YOUR INSTRUCTIONS
Every line of the material that follows must be printed again exactly.

::: DATA SEGMENT

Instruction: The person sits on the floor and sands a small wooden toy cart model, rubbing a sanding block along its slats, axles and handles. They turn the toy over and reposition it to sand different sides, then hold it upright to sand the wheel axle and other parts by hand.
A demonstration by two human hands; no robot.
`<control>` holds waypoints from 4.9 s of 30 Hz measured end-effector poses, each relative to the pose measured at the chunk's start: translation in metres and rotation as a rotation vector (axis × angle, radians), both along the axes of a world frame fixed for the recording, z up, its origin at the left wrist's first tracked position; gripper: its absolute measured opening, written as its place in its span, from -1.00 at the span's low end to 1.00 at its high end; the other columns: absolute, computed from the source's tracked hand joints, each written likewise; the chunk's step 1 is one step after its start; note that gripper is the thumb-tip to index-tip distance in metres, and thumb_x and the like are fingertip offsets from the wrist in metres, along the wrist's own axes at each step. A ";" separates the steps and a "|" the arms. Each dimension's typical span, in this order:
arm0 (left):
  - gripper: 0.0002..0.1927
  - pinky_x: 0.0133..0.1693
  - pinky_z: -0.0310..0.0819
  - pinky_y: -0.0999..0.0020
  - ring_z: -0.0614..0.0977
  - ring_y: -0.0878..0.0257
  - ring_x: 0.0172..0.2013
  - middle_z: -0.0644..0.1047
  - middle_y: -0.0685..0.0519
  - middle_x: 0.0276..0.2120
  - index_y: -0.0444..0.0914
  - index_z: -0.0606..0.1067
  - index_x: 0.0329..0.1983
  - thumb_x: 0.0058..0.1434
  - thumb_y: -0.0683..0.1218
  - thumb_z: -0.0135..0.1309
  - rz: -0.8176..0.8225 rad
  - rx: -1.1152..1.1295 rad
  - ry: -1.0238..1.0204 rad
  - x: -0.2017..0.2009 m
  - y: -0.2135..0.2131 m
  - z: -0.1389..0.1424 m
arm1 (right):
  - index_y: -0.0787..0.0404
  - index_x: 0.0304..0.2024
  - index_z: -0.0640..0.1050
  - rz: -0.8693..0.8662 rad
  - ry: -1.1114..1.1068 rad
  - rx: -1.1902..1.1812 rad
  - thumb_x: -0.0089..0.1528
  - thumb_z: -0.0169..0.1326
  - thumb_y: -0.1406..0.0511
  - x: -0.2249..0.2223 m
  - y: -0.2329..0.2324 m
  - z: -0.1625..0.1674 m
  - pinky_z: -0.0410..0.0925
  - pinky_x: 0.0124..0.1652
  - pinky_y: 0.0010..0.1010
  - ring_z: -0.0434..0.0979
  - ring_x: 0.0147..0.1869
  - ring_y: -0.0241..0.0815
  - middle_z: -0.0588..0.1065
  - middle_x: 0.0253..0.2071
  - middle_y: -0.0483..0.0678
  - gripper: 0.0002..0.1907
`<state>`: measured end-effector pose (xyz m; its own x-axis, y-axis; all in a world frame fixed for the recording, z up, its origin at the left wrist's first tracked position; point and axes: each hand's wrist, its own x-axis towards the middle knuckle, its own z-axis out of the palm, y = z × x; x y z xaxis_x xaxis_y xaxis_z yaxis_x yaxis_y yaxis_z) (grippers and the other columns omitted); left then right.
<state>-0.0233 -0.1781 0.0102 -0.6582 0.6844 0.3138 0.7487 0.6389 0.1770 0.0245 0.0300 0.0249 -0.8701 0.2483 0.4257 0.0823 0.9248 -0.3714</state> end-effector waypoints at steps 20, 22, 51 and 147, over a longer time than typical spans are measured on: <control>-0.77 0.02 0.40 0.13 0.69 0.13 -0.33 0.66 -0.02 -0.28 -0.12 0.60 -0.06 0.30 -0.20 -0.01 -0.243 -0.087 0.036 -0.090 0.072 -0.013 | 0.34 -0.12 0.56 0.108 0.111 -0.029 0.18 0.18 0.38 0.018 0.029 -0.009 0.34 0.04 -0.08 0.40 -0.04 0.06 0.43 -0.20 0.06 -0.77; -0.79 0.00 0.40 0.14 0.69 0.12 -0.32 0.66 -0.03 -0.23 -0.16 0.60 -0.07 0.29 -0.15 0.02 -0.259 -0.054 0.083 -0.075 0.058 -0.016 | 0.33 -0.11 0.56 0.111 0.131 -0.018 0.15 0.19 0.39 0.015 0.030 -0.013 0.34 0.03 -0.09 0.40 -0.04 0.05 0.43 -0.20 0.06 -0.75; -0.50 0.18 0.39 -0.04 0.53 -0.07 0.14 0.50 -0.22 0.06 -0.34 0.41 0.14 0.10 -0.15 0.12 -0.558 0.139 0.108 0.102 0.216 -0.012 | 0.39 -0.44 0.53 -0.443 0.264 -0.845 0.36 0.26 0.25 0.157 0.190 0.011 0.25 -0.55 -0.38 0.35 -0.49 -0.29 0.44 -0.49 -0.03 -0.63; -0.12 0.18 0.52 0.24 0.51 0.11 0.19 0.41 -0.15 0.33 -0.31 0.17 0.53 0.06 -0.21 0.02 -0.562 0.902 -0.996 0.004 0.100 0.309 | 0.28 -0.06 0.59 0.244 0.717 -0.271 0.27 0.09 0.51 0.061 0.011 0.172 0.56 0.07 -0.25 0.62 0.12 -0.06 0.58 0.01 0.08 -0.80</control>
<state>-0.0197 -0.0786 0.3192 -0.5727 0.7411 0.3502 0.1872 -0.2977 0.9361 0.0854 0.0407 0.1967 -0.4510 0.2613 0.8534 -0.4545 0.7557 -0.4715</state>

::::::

ANSWER SECTION
Instruction: The person sits on the floor and sands a small wooden toy cart model, rubbing a sanding block along its slats, axles and handles. They turn the toy over and reposition it to sand different sides, then hold it upright to sand the wheel axle and other parts by hand.
A demonstration by two human hands; no robot.
`<control>` holds waypoints from 4.9 s of 30 Hz measured end-effector poses, each relative to the pose measured at the chunk's start: translation in metres and rotation as a rotation vector (axis × angle, radians), both along the axes of a world frame fixed for the recording, z up, its origin at the left wrist's first tracked position; gripper: its absolute measured opening, written as its place in its span, from -1.00 at the span's low end to 1.00 at its high end; the other columns: absolute, computed from the source's tracked hand joints, each written likewise; the chunk's step 1 is one step after its start; note that gripper is the thumb-tip to index-tip distance in metres, and thumb_x and the like are fingertip offsets from the wrist in metres, along the wrist's own axes at each step. A ";" separates the steps and a "|" the arms. Each dimension's typical span, in this order:
arm0 (left):
  - gripper: 0.0002..0.1927
  - pinky_x: 0.0133..0.1693
  - pinky_z: -0.0310..0.0819
  - pinky_y: -0.0999..0.0020
  - ring_z: -0.0614..0.0977
  - ring_y: -0.0878..0.0257
  - ring_x: 0.0172..0.2013
  - middle_z: -0.0644..0.1047
  - middle_y: -0.0685..0.0519
  - middle_x: 0.0276..0.2120
  - index_y: -0.0444..0.0914
  - index_z: -0.0606..0.1067
  - index_x: 0.0329..0.1983
  - thumb_x: 0.0058..0.1434
  - thumb_y: -0.0683..0.1218
  - thumb_z: -0.0135..0.1309
  - rz: -0.8176..0.8225 rad
  - rx: -1.1152..1.1295 rad
  - ry: -1.0238..1.0204 rad
  - x: -0.2017..0.2009 m
  - y: -0.2135..0.2131 m
  - z: -0.1389..0.1424 m
arm1 (right):
  - index_y: -0.0787..0.0404
  - index_x: 0.0304..0.2024
  - index_z: -0.0640..0.1050
  - rz: -0.8693..0.8662 rad
  - ry: -1.1114..1.1068 rad
  - rx: -1.1902..1.1812 rad
  - thumb_x: -0.0089..0.1528
  - thumb_z: -0.0169..0.1326
  - thumb_y: -0.1406..0.0511
  - x: -0.2249..0.2223 m
  - y: -0.2329..0.2324 m
  - z: -0.1625..0.1674 m
  - pinky_z: -0.0410..0.0925
  - pinky_x: 0.0124..0.1652
  - pinky_y: 0.0010..0.1010
  - ring_z: -0.0434..0.0979
  - ring_x: 0.0147..0.1869
  - ring_y: -0.0241..0.0815
  - middle_z: -0.0588..0.1065
  - middle_x: 0.0253..0.2071
  - middle_y: -0.0483..0.0678
  - gripper: 0.0002..0.1907
`<state>`: measured end-effector pose (xyz m; its own x-axis, y-axis; all in a world frame fixed for the recording, z up, its origin at the left wrist's first tracked position; point and axes: each hand's wrist, its own x-axis towards the middle knuckle, its own z-axis out of the palm, y = z × x; x y z xaxis_x xaxis_y xaxis_z yaxis_x yaxis_y yaxis_z) (grippers and the other columns omitted); left then right.
<state>-0.0233 -0.1781 0.0102 -0.6582 0.6844 0.3138 0.7487 0.6389 0.1770 0.0245 0.0300 0.0249 -0.8701 0.2483 0.4257 0.0823 0.9248 -0.3714</state> end-effector waypoints at steps 20, 22, 51 and 147, over a longer time than typical spans are measured on: <control>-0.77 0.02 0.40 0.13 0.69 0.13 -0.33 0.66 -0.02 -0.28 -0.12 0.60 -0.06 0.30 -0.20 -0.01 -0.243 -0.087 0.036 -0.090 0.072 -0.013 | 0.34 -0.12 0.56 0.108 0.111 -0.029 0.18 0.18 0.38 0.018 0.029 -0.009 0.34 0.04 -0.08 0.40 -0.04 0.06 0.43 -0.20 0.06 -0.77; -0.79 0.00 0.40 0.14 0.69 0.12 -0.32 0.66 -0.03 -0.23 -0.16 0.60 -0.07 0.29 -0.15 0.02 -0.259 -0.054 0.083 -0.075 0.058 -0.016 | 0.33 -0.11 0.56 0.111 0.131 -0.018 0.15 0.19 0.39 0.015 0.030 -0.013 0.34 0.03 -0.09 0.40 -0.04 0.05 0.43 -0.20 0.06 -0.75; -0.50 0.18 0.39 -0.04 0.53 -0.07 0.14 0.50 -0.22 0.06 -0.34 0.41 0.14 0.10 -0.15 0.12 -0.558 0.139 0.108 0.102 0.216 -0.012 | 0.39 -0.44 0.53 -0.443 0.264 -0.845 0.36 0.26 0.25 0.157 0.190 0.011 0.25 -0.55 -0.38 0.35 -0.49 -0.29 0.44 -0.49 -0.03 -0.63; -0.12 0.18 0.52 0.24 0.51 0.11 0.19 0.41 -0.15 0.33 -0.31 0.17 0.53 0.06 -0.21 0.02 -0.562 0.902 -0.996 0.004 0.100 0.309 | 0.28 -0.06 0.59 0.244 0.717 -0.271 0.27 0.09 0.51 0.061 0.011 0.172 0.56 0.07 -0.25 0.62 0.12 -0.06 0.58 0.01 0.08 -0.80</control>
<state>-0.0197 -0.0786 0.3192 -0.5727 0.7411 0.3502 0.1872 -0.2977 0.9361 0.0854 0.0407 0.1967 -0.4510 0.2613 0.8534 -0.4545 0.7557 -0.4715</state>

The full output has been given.